My comment and use of the term fast comes from an observation 30 years ago when using a light bulb as a current limiter during initial powerup of amplifiers after working on them. When playing music amplifiers I considered to have a better sense of articulation in the low frequencies showed a faster, more responsive current draw as represented by the response of the bulb. Others showed a slowerbuild up and decay in their demand on the line. Hence the faster terminology. Experimenting over the years has shown the difference to be in the effectiveness of the supply to supply power to the circuits demands AND sink the back EMF effectively. Part of this equation is the construction of the electrolytics. I have rules that I follow but I doubt (from broaching this subject in the past) the response will be worth the effort. My suggestions would be physical not anything you could calculate.
GRollins said:
And how, pray tell, is a smaller amount of capacitance 'faster' than a larger amount of the same quality cap?
Grey
I said a proper amount of capacitance, not smaller. Only smaller relative to amounts that don't make sense. Throw a scope on a supply that has very low ripple and you'll notice the DC varying due to line fluctuations that no amount of filtering will smooth out, look at the AC noise components from the line.
Then as Glen pointed out, start drawing power to play music and watch how the supply gets modulated, makes the ripple look kinda unimportant.
This is why I like symetrical designs. Try running a well built amp on 1000uf and see if you can hear any hum. The outputs will run hotter but it won't be readily apparent in the sound.
I've been through this discussion before and told I'm wrong. OK. 🙂 Save your breath. Like I said before, if people want to experiment with the comments in mind. Then maybe there's something to discuss.
I'm out of time now, life is calling, Mike.
And let's not forget that the coupling capacitance to the mains is zero with batteries -- which I find their most andvantageous feature when most of the current through interconnects is psu leakage currents.
- Klaus
Same quality is the key point... with a single cap, its self-resonant frequency is 1/(2pi*sqrt(LC)), and L won't probably ever be any less than 30nH or so (which is already optimistic)... which gives an intrinisic upper limit of a cap before it goes inductive ("slow"), regardless of technology used. And the bandwith needed is that one of the amplifier/circuit...Originally posted by GRollins
And how, pray tell, is a smaller amount of capacitance 'faster' than a larger amount of the same quality cap?
- Klaus
My suggestions would be physical not anything you could calculate.
i asked because i believe there may be an optimum ratio between transformer impedance versus capacitor impedance, wonder if anybody ever investigated this.......

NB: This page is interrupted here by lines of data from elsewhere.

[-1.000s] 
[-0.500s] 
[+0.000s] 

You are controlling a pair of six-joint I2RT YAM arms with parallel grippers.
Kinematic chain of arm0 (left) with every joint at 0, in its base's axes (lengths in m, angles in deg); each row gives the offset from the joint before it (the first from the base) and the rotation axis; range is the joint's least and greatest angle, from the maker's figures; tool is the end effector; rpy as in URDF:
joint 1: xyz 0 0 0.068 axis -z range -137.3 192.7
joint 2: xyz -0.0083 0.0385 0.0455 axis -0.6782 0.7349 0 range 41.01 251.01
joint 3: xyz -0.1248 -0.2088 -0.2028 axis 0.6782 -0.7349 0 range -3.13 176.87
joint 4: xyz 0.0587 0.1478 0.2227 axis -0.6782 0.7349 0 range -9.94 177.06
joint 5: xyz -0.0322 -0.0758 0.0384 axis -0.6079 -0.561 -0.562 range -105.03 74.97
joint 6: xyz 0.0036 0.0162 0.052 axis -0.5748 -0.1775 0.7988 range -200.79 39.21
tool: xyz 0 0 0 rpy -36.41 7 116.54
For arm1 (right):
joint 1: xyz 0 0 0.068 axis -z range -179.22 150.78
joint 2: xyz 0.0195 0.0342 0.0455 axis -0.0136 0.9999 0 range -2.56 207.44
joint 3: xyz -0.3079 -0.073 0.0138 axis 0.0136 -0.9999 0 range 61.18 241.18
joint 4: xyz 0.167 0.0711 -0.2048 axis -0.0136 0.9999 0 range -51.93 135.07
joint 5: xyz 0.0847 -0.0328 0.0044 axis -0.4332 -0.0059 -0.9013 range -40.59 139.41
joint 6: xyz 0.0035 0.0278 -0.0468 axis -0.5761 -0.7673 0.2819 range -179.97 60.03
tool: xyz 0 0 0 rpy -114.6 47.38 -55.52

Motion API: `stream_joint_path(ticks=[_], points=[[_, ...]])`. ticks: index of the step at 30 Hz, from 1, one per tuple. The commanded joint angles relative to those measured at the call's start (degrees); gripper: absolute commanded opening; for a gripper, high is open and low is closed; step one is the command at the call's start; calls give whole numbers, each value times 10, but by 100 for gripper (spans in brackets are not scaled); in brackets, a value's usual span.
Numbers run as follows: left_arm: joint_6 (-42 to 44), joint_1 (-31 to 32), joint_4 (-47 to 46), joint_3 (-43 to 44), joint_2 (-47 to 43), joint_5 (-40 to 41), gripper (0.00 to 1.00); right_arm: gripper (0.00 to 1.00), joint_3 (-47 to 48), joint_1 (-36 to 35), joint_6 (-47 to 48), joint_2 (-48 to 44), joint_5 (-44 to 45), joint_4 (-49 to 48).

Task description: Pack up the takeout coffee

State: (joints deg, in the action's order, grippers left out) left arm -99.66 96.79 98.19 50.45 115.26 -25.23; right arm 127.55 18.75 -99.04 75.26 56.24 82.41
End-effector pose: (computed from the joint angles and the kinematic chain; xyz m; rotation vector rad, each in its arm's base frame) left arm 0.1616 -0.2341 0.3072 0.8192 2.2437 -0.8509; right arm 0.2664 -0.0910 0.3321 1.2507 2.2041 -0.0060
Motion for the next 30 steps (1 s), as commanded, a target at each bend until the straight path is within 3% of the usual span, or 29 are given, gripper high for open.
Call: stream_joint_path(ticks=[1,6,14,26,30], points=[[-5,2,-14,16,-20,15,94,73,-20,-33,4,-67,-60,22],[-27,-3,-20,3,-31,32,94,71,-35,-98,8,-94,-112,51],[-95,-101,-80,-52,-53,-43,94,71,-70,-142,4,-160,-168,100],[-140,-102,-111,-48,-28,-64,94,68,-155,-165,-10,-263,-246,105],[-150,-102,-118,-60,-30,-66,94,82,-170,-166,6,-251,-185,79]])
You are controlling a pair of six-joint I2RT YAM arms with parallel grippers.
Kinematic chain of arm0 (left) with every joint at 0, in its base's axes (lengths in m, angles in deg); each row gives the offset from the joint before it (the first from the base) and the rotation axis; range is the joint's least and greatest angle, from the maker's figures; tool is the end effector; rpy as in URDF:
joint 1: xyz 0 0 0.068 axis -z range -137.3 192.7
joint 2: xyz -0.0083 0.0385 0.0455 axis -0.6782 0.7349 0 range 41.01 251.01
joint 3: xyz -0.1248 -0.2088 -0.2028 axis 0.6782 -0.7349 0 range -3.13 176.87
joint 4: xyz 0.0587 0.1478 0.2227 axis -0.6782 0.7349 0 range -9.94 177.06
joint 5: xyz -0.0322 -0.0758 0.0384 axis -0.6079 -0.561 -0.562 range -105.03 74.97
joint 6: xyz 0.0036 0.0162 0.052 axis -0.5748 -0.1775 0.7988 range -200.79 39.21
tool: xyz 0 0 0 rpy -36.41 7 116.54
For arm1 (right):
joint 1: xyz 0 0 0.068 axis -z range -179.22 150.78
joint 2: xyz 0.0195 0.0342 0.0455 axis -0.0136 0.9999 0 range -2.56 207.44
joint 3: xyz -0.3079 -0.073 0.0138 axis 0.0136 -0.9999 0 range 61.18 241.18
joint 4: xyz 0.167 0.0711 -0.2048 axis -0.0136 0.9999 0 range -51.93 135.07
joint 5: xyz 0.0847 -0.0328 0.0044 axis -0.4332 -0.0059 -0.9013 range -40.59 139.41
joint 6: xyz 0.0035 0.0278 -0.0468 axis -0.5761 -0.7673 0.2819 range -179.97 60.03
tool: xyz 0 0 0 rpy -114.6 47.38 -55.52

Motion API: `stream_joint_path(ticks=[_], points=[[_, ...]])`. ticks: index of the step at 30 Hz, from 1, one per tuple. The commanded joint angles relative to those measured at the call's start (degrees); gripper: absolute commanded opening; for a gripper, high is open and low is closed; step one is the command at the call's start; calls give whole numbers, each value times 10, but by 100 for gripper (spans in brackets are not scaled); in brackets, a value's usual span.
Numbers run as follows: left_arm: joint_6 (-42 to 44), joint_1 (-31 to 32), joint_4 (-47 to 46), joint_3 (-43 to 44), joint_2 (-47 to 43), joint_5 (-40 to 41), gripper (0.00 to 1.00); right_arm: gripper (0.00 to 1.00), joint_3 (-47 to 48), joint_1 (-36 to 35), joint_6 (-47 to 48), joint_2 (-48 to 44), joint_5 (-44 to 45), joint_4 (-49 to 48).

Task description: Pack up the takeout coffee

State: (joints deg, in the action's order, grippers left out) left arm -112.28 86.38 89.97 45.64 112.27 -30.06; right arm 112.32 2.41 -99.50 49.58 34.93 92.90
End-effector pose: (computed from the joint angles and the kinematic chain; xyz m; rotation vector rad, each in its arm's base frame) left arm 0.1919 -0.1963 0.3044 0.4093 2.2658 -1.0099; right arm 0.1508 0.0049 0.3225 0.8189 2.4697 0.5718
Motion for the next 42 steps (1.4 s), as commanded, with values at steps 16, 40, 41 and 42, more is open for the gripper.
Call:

if we can nail down a quantifiable ratio for so-called "fast" psu, then maybe we can come to common understanding of this phenomenon instead of just arguing about it...
GRollins said:
That's because you've never tried it.
Over and over you see people.............they ............ they ........(This is part of why MikeBettinger's post makes no sense........... Yet another thing that doesn't show up in standard testing.)Obviously, we're talking in terms of low frequencies. ..........Or you can look at it the way most people do.............
Presumption after presumption. Sorry, but I have indeed tried it out of necessity - back when I was a teenager building crappy circuits from acquired electronics magazines published in the 70's and 80's.
But then agian, why am I kidding myself here, thinking that basic engineering principles have anything to do with true 'HiFi'.
Also, the adequacy of the power supply is one of the easiest things to objectively test (low frequency tone burst testing into a reactive load, HF slewing / squarewave testing into a load, etc, etc.) You’re out of your depth on that one too.
Fast isn't a good description. Low high frequency impedance is much better.
this i can unsderstand, this is the reason for film bypass right?